クモマハエトリ

Pseudicius kimjoopili (Kim 1995)

模式産地は韓国、国内では東京都および神奈川県から記録あり。体長 4 mm 前後。和名は作者らの命名、青白い体に鮮やかな黄色い脚の生えるメスの容姿が、雲の間から日の光がのぞくさまを連想させることにちなむ。本種はもともとジャバラハエトリと同じ Helicius 属で記載されたが、雌雄生殖器の形態が Pseudicius 属のいくつかの種によく似ることから転属した。現在 Pseudicius 属は明らかに異質な種を多数含んでおり、将来大々的な見直しがなされた暁には本種やトカラハエトリ、イナズマハエトリはそれぞれ別属に配置されると予想される。雑木林の樹上に見られる。以前からネット上に不明種としてちらほら画像が出回っており、今後各地からの記録が期待される。

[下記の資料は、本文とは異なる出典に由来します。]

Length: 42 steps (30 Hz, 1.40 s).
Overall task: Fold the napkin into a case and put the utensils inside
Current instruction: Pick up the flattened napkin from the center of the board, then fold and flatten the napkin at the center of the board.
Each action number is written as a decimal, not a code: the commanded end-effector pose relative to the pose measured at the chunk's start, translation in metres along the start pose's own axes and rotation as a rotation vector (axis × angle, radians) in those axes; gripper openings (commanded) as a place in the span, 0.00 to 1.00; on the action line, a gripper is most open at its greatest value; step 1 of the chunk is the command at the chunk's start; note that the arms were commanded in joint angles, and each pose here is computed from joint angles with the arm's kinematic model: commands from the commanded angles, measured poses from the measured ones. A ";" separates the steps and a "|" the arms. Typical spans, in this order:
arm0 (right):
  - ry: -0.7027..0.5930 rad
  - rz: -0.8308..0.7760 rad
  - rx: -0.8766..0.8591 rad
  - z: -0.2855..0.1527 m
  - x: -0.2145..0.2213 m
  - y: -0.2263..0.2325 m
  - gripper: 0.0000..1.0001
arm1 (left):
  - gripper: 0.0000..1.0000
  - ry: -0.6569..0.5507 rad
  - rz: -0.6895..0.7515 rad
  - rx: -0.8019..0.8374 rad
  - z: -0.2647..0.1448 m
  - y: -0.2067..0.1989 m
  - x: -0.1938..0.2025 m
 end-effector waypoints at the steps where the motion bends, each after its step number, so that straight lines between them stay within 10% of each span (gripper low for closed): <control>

[写真のオス個体を提供してくださった新井浩司さんに心より感謝申し上げます。]
 
論文: Suguro T. & Yahata K. 2014 Taxonomic notes on Japanese species of the genera Pseudicius and Tasa (Araneae: Salticidae). Acta Arachnologica, 63: 87-97.
 
オス (東京都産)。第一脚は黒い。腹部前端には長い毛が伸び、そこまで腹部の暗色の帯が続いている。
メス (神奈川県産)。基本的な模様はオスに同じ。正直今までで一番良い和名を思いついたと思っている。